- _What to do_: All of the data below is to be printed again exactly.
· · · · · · ·
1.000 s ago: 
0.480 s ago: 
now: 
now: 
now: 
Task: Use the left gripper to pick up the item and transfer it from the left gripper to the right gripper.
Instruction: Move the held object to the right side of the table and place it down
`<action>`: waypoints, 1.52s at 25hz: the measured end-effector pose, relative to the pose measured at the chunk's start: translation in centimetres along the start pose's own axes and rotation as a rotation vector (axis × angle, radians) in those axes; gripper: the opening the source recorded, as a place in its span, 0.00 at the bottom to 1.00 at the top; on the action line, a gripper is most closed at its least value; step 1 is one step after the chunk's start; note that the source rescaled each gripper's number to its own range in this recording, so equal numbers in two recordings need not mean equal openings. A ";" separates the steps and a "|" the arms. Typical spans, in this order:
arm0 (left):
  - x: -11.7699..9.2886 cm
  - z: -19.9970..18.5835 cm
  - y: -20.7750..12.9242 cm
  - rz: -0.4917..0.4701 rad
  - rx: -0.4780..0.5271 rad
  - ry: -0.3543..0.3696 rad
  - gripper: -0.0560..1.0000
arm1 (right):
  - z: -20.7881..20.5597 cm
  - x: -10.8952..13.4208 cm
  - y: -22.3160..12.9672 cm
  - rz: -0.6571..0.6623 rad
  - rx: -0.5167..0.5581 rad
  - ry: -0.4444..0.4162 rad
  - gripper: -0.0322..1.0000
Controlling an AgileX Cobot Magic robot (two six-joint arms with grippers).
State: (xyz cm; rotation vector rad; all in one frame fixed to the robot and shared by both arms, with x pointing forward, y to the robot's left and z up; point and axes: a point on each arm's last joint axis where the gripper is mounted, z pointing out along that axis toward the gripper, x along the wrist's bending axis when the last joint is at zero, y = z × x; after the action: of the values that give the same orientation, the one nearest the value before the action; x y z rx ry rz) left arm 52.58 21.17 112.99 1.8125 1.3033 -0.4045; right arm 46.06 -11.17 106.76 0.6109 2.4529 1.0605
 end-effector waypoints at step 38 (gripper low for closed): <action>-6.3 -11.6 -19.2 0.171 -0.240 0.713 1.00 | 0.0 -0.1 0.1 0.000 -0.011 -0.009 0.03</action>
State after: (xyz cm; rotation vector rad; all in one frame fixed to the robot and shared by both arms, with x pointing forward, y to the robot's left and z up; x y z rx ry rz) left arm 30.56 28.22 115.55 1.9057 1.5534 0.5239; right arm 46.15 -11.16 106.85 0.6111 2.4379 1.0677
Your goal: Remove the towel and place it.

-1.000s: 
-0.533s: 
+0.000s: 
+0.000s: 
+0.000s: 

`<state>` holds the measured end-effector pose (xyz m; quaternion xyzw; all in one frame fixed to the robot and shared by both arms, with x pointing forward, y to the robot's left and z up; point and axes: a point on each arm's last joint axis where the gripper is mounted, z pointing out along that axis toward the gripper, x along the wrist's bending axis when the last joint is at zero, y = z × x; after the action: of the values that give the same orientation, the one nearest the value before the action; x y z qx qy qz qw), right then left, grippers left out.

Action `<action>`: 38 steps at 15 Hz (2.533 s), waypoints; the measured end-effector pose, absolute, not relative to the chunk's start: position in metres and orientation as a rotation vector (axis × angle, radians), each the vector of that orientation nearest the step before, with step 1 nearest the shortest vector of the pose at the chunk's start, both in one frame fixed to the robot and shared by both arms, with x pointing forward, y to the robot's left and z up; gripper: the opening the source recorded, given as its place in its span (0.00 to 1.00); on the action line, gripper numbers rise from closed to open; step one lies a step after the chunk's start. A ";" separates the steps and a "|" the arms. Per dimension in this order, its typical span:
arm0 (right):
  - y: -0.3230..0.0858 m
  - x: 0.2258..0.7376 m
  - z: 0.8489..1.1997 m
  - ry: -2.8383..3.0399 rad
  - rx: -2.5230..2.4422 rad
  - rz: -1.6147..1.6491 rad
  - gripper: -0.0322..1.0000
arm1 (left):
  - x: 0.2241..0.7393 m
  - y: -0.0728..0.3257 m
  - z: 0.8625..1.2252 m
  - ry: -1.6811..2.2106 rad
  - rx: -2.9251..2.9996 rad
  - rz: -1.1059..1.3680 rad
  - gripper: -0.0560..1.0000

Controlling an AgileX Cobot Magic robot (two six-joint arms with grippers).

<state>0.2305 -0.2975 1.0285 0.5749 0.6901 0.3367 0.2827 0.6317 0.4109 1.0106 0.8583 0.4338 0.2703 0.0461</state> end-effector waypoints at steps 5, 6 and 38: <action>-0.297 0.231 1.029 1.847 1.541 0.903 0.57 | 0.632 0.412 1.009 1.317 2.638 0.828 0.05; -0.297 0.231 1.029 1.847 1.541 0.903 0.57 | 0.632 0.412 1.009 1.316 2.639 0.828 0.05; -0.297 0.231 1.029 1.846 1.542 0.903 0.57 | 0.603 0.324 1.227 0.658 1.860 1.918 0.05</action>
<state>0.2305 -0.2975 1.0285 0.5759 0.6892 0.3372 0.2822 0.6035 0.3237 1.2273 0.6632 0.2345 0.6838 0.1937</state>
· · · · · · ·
- _Written response_:
1.000 s ago: 
0.480 s ago: 
now: 
now: 
now: 
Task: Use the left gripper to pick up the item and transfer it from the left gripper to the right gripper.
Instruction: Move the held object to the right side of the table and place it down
`<action>`: waypoints, 1.52s at 25hz: the measured end-effector pose, relative to the pose measured at the chunk's start: translation in centimetres along the start pose's own axes and rotation as a rotation vector (axis × angle, radians) in those axes; gripper: the opening the source recorded, as a place in its span, 0.00 at the bottom to 1.00 at the top; on the action line, a gripper is most closed at its least value; step 1 is one step after the chunk's start; note that the source rescaled each gripper's number to its own range in this recording, so equal numbers in two recordings need not mean equal openings. A ";" separates the steps and a "|" the arms. Typical spans, in this order:
arm0 (left):
  - x: -11.7699..9.2886 cm
  - z: -19.9970..18.5835 cm
  - y: -20.7750..12.9242 cm
  - rz: -0.4917..0.4701 rad
  - rx: -0.4780..0.5271 rad
  - ry: -0.3543..0.3696 rad
  - gripper: -0.0560..1.0000
arm1 (right):
  - z: -20.7881..20.5597 cm
  - x: -10.8952..13.4208 cm
  - y: -22.3160..12.9672 cm
  - rz: -0.6571..0.6623 rad
  - rx: -0.5167..0.5581 rad
  - ry: -0.4444..0.4162 rad
  - gripper: -0.0322..1.0000
Controlling an AgileX Cobot Magic robot (two six-joint arms with grippers).
State: (xyz cm; rotation vector rad; all in one frame fixed to the robot and shared by both arms, with x pointing forward, y to the robot's left and z up; point and axes: a point on each arm's last joint axis where the gripper is mounted, z pointing out along that axis toward the gripper, x along the wrist's bending axis when the last joint is at zero, y = z × x; after the action: of the values that give the same orientation, the one nearest the value before the action; x y z rx ry rz) left arm 52.58 21.17 112.99 1.8125 1.3033 -0.4045; right arm 46.06 -11.17 106.76 0.6109 2.4529 1.0605
 end-effector waypoints at step 38 (gripper low for closed): <action>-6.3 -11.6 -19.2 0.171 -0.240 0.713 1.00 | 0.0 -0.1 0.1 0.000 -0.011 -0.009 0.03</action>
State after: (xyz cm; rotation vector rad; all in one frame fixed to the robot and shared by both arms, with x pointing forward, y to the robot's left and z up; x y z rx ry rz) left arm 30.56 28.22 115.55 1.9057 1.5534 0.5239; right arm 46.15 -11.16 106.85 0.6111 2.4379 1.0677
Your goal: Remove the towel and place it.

-1.000s: 
-0.533s: 
+0.000s: 
+0.000s: 
+0.000s: 

`<state>` holds the measured end-effector pose (xyz m; quaternion xyzw; all in one frame fixed to the robot and shared by both arms, with x pointing forward, y to the robot's left and z up; point and axes: a point on each arm's last joint axis where the gripper is mounted, z pointing out along that axis toward the gripper, x along the wrist's bending axis when the last joint is at zero, y = z × x; after the action: of the values that give the same orientation, the one nearest the value before the action; x y z qx qy qz qw), right then left, grippers left out.

Action `<action>`: 38 steps at 15 Hz (2.533 s), waypoints; the measured end-effector pose, absolute, not relative to the chunk's start: position in metres and orientation as a rotation vector (axis × angle, radians), each the vector of that orientation nearest the step before, with step 1 nearest the shortest vector of the pose at the chunk's start, both in one frame fixed to the robot and shared by both arms, with x pointing forward, y to the robot's left and z up; gripper: the opening the source recorded, given as its place in its span (0.00 to 1.00); on the action line, gripper numbers rise from closed to open; step one lies a step after the chunk's start. A ";" separates the steps and a "|" the arms. Per dimension in this order, its typical span:
arm0 (right):
  - y: -0.3230..0.0858 m
  - x: 0.2258..0.7376 m
  - z: 0.8489..1.1997 m
  - ry: -2.8383..3.0399 rad
  - rx: -2.5230..2.4422 rad
  - rz: -1.6147..1.6491 rad
  - gripper: -0.0322..1.0000
arm1 (left):
  - x: 0.2241..0.7393 m
  - y: -0.0728..0.3257 m
  - z: 0.8625..1.2252 m
  - ry: -1.6811..2.2106 rad
  - rx: -2.9251..2.9996 rad
  - rz: -1.1059..1.3680 rad
  - gripper: -0.0560..1.0000

Controlling an AgileX Cobot Magic robot (two six-joint arms with grippers).

<state>0.2305 -0.2975 1.0285 0.5749 0.6901 0.3367 0.2827 0.6317 0.4109 1.0106 0.8583 0.4338 0.2703 0.0461</state> end-effector waypoints at steps 5, 6 and 38: <action>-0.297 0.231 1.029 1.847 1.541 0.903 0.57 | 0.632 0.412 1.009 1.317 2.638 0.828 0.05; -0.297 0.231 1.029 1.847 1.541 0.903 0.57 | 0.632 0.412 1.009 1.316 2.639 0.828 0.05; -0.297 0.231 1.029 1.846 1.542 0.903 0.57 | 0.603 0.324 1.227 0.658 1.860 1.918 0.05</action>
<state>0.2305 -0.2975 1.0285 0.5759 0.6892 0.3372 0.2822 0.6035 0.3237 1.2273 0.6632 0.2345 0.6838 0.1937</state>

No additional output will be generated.